Figure 2: Financial Impact – Analytics to design transition scenarios and measure their impacts on IBOR exposures
For non-linear products there is the need to go beyond such approximate impact analysis to a full re-valuation of exposures. This might be the case for example, to determine the impact of contractual fall-backs on swaptions, or to calculate value transfers for what regulators have termed ‘tough legacy’ exposures. Ultimately full re-valuation will be required where trades are modified. For this use case it is best to use existing valuation software, but thought should be given to how to connect it to IBOR data and analytics tools. In the ideal case, specific portfolios can be carved out of IBOR data exploration tools and their trade static passed to valuation libraries to display precise value impacts.
Since a large part of transitioning away from IBORs might ultimately involve re-papering of legal contracts or at least understanding current contracts from a LIBOR transition viewpoint, contract analytics is a big part of the required capabilities. This means both the use of AI to digitise paper contracts and having the workflow tools to perform bulk re-papering.
A typical bank might have tens to hundreds of thousands of individual IBOR contracts facing counterparties of all levels of sophistication, via products ranging from overdrafts to exotic derivatives. This means any contract analytics will need to be able to deal with both large volumes and diverse contract types.

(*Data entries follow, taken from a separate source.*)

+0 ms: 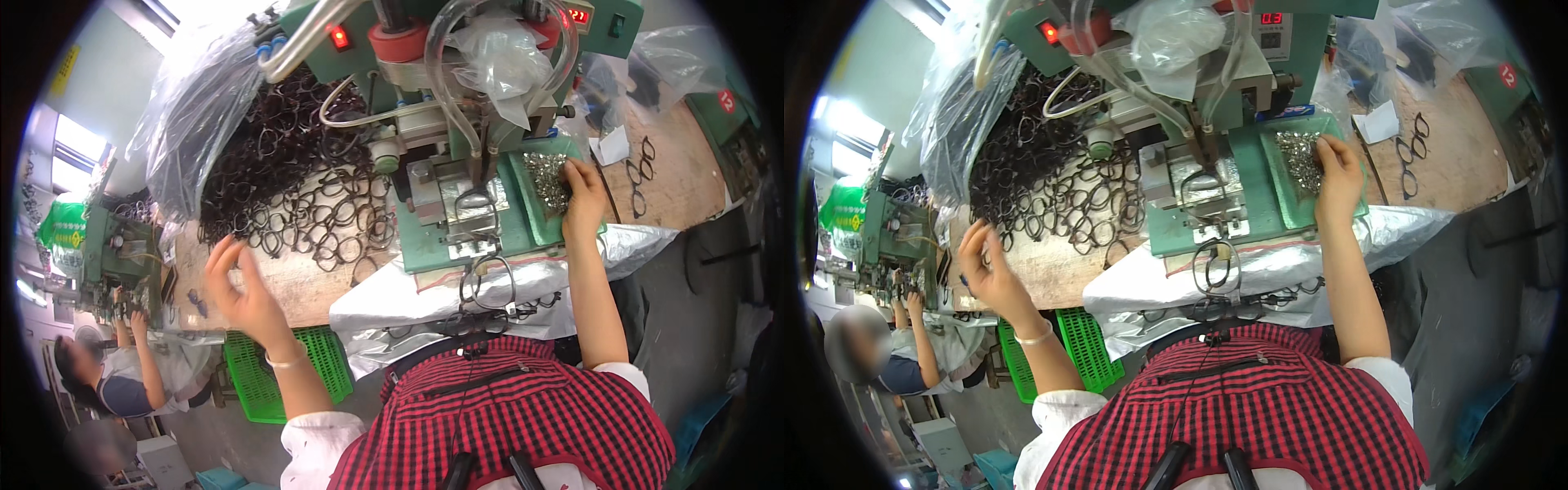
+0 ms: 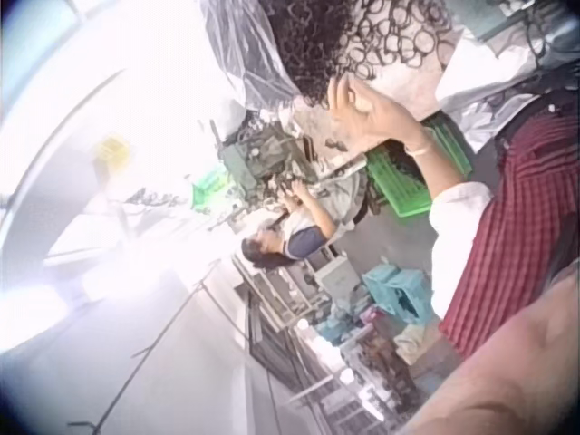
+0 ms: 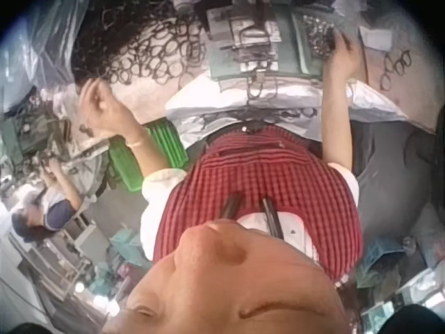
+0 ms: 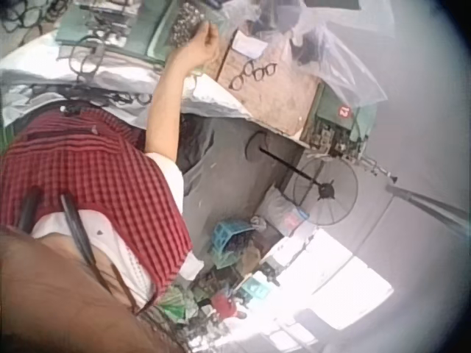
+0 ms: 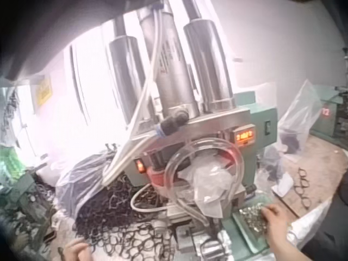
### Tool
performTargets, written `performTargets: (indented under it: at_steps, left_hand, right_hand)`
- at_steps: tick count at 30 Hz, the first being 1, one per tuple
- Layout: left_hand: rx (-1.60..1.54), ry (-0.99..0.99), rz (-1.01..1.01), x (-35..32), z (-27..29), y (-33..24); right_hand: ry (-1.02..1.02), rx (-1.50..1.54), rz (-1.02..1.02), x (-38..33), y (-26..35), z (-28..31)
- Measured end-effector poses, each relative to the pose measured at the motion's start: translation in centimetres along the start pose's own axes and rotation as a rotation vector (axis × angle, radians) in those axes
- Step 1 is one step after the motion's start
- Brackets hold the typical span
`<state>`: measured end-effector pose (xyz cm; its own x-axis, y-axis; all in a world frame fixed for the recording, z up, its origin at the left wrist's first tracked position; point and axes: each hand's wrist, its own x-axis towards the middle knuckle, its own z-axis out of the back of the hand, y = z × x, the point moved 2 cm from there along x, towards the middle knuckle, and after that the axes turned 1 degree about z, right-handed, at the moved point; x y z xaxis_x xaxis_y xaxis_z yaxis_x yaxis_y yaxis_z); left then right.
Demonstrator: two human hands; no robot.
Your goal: The person assembles eyeglasses by inserting small metal components into eyeglass frames using a green press machine. They repeatedly pick up frames, place them under the press, and add metal parts before pressing them together.
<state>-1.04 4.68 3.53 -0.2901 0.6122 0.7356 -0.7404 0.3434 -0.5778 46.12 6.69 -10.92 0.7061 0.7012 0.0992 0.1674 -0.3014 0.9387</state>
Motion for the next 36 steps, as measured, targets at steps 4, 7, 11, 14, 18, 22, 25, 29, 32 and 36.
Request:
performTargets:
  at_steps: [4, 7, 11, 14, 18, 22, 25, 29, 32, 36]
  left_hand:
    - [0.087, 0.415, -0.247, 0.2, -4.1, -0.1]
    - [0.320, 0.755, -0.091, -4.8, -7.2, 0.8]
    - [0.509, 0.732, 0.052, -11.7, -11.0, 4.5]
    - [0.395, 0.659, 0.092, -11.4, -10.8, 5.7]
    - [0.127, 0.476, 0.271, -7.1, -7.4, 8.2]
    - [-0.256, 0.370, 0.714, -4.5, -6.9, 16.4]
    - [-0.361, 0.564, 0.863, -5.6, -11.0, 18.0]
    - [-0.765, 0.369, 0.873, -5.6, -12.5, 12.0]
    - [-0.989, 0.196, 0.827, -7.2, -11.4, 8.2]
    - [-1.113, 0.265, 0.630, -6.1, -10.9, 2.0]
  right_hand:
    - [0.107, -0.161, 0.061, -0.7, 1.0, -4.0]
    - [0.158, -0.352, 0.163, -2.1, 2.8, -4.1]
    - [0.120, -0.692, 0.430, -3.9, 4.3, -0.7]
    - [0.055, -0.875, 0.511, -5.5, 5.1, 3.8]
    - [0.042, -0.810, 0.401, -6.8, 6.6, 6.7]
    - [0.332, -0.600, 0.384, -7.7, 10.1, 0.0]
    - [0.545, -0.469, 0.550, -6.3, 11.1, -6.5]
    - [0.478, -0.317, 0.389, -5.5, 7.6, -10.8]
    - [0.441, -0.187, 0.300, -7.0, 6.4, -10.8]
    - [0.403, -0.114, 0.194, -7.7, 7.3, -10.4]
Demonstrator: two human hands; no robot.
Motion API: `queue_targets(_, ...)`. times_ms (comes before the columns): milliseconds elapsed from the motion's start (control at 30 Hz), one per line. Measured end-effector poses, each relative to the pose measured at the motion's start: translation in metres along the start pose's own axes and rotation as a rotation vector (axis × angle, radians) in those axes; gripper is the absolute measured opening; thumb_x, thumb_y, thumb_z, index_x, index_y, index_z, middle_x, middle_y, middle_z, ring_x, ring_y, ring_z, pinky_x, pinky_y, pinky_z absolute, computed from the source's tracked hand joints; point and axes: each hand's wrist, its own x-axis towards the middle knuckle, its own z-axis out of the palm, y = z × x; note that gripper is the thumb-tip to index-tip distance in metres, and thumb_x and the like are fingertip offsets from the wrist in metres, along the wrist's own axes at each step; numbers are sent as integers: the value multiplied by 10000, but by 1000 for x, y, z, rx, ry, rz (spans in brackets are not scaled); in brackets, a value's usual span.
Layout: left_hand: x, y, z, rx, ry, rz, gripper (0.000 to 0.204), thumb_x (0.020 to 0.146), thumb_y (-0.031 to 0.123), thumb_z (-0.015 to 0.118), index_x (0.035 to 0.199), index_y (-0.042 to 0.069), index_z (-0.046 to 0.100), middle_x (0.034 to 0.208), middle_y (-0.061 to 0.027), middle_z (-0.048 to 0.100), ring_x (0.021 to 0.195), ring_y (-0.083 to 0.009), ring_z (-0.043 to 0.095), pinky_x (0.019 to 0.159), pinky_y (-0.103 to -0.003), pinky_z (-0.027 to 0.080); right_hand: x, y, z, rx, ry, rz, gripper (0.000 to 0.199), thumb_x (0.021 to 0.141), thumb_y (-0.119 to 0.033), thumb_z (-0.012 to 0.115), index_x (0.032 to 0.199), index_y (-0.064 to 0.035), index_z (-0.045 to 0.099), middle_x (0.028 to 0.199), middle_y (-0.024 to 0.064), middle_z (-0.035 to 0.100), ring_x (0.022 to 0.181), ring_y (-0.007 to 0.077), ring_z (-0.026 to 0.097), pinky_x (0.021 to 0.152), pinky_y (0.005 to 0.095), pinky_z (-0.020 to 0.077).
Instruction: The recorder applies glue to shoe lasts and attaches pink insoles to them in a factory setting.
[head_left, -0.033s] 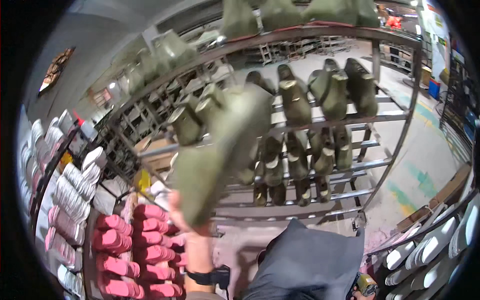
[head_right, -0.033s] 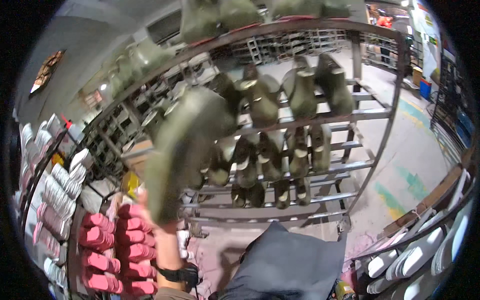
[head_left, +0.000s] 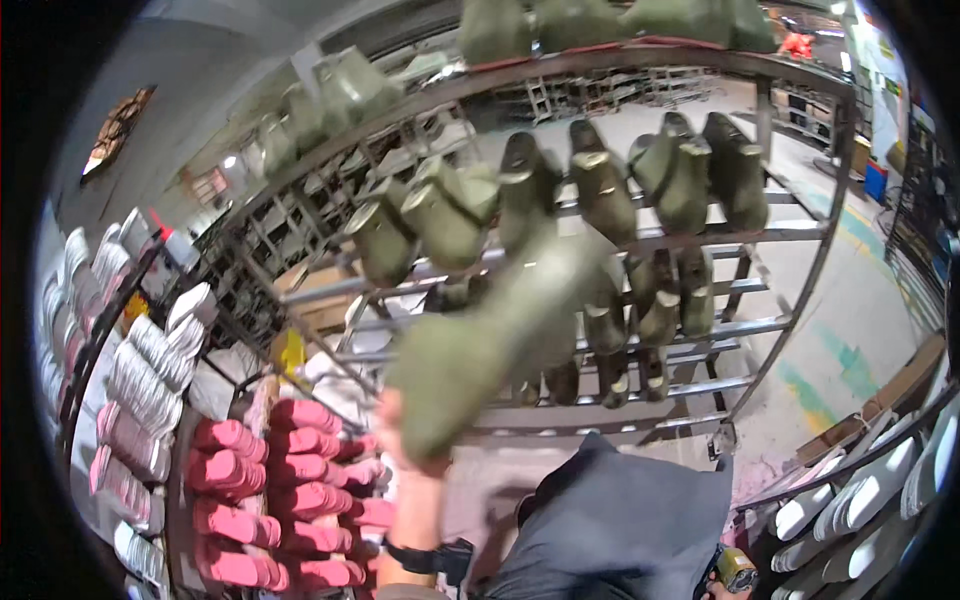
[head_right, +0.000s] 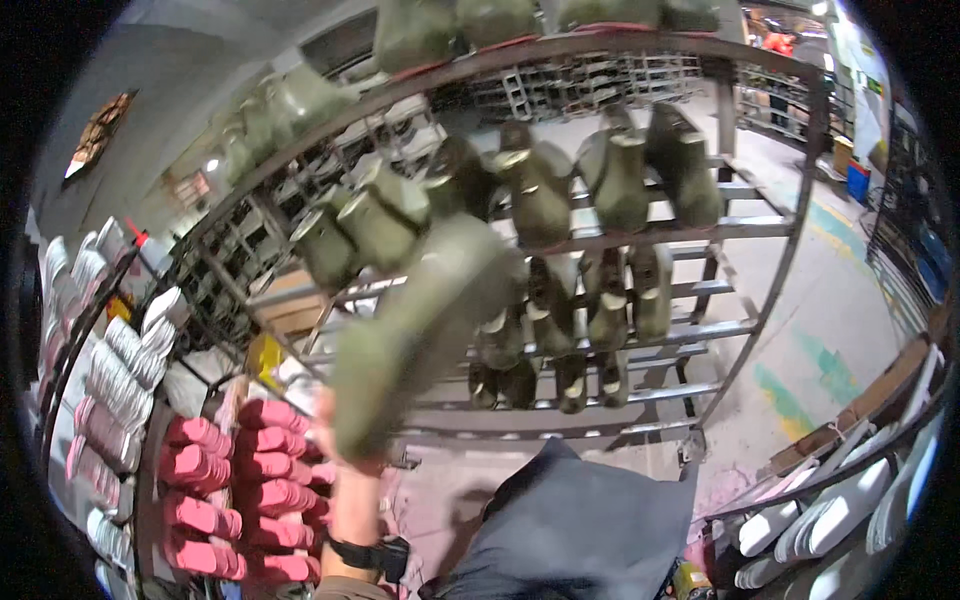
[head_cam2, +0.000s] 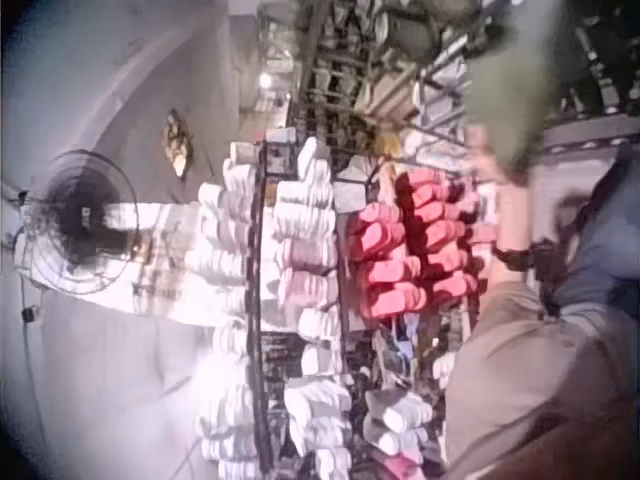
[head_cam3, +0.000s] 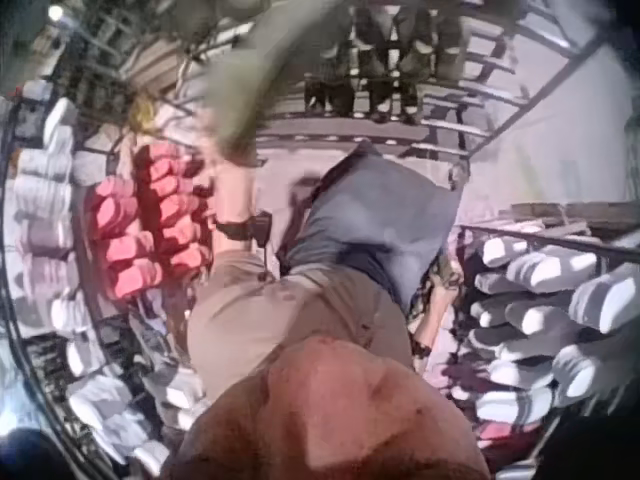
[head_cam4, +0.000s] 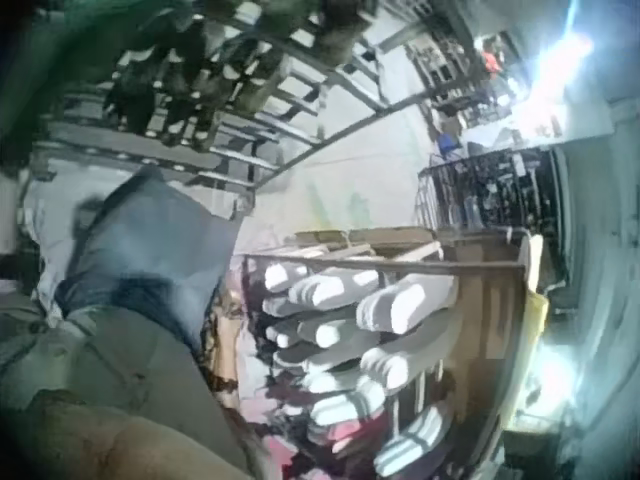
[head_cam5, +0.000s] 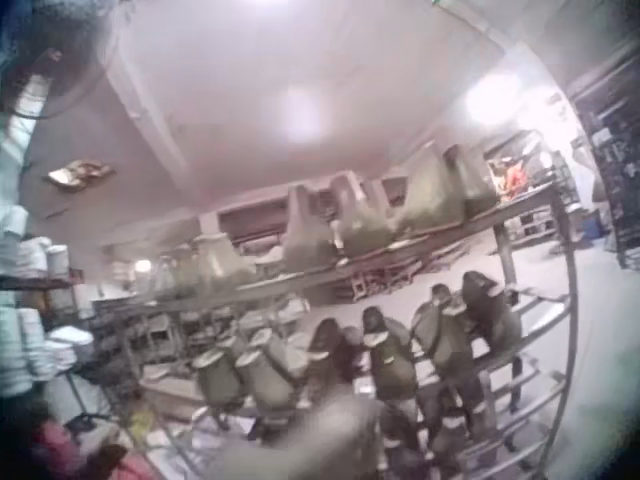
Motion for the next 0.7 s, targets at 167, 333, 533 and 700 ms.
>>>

The first step is identifying the presence and nature of ‘fall-back’ language that describes the legal consequences of not repapering. This is not only required for developing the transition strategy and performing scenario analysis, but also for various regulatory reporting. Once the population of contracts is understood at a granular enough level and the required information is sufficiently structured, the next challenge is connecting these outputs to exposure data at a trade or position level. The final step is negotiating, modifying, and tracking re-papering efforts digitally, and feeding progress back to the central IBOR data storage and subsequent reporting.